CS116 - From NAND to Tetris

"Any sufficiently advanced technology is indistinguishable from magic."
-- Arthur Clarke

For many computer scientists, computers work by magic. Stanford tries to help more computer scientists understand computers by teaching low level classes. By "low level" classes, I mean classes where students program closer to the hardware. CS107, the first class in C (rather than C++ or Java), does a lot of this. I loved CS107, but even after taking it, there was still a lot of magic in how computers worked. CS107 made me understand how programs work if we accept that assembly works, but not understanding how assembly was implemented was a significant gap in understanding.

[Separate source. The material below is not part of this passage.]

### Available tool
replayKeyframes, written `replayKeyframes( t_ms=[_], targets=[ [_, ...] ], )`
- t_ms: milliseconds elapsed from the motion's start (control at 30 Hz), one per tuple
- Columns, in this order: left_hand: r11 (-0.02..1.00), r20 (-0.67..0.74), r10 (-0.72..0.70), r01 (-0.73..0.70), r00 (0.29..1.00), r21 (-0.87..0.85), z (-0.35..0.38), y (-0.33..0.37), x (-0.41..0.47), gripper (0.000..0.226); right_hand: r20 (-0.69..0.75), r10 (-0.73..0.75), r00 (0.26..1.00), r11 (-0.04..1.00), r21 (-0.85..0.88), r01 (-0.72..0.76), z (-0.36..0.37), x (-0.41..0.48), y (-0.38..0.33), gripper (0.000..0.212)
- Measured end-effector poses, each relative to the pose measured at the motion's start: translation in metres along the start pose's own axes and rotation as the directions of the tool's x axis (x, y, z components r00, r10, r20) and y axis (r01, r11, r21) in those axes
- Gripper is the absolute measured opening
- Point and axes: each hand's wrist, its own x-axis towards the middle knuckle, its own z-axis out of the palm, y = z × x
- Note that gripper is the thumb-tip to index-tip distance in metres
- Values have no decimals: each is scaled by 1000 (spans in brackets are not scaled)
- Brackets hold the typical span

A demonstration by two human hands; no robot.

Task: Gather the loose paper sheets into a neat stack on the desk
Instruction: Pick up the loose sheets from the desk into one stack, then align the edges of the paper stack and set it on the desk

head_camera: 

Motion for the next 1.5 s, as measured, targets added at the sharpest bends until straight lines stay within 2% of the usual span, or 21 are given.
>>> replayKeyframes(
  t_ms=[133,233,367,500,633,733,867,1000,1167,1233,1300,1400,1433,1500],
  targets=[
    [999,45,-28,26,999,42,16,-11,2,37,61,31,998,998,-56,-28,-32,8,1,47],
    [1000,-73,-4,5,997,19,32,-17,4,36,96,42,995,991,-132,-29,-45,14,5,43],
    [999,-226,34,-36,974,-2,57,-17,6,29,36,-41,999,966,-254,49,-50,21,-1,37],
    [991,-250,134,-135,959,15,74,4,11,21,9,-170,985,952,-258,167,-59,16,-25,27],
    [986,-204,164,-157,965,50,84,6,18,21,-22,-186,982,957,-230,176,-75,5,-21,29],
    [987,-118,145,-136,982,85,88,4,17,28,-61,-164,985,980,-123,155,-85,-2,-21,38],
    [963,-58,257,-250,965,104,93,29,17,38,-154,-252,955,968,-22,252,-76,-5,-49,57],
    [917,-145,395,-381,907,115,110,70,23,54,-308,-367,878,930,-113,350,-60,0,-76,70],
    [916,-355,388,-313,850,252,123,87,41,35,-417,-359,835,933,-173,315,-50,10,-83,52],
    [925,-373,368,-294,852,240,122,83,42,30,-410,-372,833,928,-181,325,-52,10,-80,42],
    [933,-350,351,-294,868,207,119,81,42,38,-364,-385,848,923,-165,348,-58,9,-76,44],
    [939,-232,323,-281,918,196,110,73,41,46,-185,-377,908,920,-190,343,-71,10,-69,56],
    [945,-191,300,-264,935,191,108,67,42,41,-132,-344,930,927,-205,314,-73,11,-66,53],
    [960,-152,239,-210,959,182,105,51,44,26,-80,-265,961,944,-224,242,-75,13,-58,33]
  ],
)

As a result, I was excited to learn about "From NAND to Tetris." It was taught by a visiting professor, and the course is available for free to anyone who's interested at http://www.nand2tetris.org/.

The idea of the course is starting at NAND, the smallest subcomponent of a chip, and to keep implementing higher level abstractions until you have Tetris.

Note that most of the implementations that I discuss below are probably not what you would see in the real world. That's because this course was about conceptually understanding the full computer stack and not about optimizing each component.

Still, after taking this class, all of the magic should be gone.

NAND and Logic
"NAND" stands for "Not AND." NAND is a logical operator that is the inverse of AND. So, AND(p, q) is true if p is true and q is true, and it is false otherwise. NAND(p, q) is true if p is false, q is false, or both are false. NAND isn't the only possible starting point (NOR works just as well), but the hardware implementations are pretty efficient and general, so we went with that.

With only NAND, you can create all of the other logical gates. For instance NOT(p) = NAND(p, p). Now, we have a NOT chip using only NAND. AND(p, q) = NOT(NAND(p, q)). OR(p, q) = NAND(NOT(p), NOT(q)). NOR = NOT(OR(p, q)). XOR(p, q) = AND(NAND(p, q), OR(p, q)).

Some logical chips that I hadn't thought about before were the multiplexers (MUX) and demultiplexers (DMUX). MUX(p, q, select) outputs p if select is false and q if select is true. Another way to think about it is that MUX will output true if select and q are both true, or if select is false and p is true. In chips, a MUX is used kind of like an "if" for programmers (well, more like a ternary "sel? q: p"). Since a DMUX does the opposite of a MUX, and a MUX turns several values into just one, a DMUX needs to output two different values. DMUX(p, sel) outputs {p, 0} if sel is 0, and {0, p} if sel is 1.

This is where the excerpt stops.